Your task
From the material that follows, count the lines with the word "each" in them. Reply with the number only.
______
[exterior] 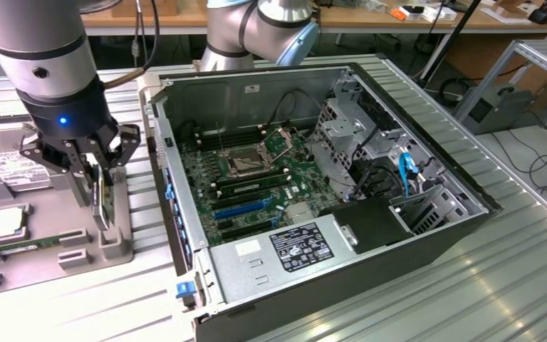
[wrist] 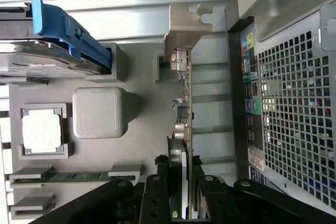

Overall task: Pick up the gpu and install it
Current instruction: 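Pick up the gpu and move the gpu toward the slot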

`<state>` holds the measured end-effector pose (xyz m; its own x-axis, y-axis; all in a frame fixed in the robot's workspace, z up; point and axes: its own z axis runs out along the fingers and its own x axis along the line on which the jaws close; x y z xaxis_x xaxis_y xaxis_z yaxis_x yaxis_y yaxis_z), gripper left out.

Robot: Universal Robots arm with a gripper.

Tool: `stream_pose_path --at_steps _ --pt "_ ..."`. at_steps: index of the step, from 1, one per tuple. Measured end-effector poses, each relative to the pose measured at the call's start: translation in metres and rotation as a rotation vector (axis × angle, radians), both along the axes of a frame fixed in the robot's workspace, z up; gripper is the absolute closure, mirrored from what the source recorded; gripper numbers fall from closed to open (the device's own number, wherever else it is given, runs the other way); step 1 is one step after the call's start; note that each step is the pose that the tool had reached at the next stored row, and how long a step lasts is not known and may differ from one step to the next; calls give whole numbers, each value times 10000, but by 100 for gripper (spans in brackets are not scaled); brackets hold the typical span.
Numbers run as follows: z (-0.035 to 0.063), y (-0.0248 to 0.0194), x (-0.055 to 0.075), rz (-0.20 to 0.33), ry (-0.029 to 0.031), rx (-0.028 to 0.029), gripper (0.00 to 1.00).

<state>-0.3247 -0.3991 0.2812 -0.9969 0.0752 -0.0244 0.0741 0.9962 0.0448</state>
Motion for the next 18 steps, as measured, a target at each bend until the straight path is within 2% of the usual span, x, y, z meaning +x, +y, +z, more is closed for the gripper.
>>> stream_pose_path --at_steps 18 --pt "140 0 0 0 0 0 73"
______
Solution to this problem
2